Your task is to repeat the listing exactly.

___ DATASET EXCERPT

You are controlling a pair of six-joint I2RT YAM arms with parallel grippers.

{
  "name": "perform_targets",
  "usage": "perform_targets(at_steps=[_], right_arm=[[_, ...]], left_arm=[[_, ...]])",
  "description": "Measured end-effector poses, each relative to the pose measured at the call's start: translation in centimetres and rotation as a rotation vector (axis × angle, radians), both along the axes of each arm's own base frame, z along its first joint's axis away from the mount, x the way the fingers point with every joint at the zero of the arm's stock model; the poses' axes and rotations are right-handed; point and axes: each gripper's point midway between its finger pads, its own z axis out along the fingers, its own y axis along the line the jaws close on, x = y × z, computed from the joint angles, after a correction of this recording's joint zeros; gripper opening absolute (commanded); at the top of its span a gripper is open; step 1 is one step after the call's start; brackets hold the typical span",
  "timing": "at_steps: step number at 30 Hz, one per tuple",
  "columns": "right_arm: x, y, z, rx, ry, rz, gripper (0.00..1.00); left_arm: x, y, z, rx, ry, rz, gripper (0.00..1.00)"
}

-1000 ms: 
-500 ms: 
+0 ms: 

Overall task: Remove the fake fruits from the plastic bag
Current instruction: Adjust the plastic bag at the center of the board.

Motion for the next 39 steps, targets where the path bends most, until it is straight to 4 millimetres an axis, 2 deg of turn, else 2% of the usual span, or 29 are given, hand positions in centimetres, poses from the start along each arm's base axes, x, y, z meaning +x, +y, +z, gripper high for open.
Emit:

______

> ANSWER FOR THE TASK
You are controlling a pair of six-joint I2RT YAM arms with parallel grippers.

{
  "name": "perform_targets",
  "usage": "perform_targets(at_steps=[_], right_arm=[[_, ...]], left_arm=[[_, ...]])",
  "description": "Measured end-effector poses, each relative to the pose measured at the call's start: translation in centimetres and rotation as a rotation vector (axis × angle, radians), both along the axes of each arm's own base frame, z along its first joint's axis away from the mount, x the way the fingers point with every joint at the zero of the arm's stock model; the poses' axes and rotations are right-handed; point and axes: each gripper's point midway between its finger pads, its own z axis out along the fingers, its own y axis along the line the jaws close on, x = y × z, computed from the joint angles, after a correction of this recording's joint zeros; gripper opening absolute (commanded); at the top of its span a gripper is open; step 1 is one step after the call's start; brackets hold the typical span",
  "timing": "at_steps: step number at 30 Hz, one per tuple",
  "columns": "right_arm: x, y, z, rx, ry, rz, gripper (0.00..1.00); left_arm: x, y, z, rx, ry, rz, gripper (0.00..1.00)"
}

-1000 ms: 
-500 ms: 
+0 ms: 

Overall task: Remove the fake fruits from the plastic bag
Current instruction: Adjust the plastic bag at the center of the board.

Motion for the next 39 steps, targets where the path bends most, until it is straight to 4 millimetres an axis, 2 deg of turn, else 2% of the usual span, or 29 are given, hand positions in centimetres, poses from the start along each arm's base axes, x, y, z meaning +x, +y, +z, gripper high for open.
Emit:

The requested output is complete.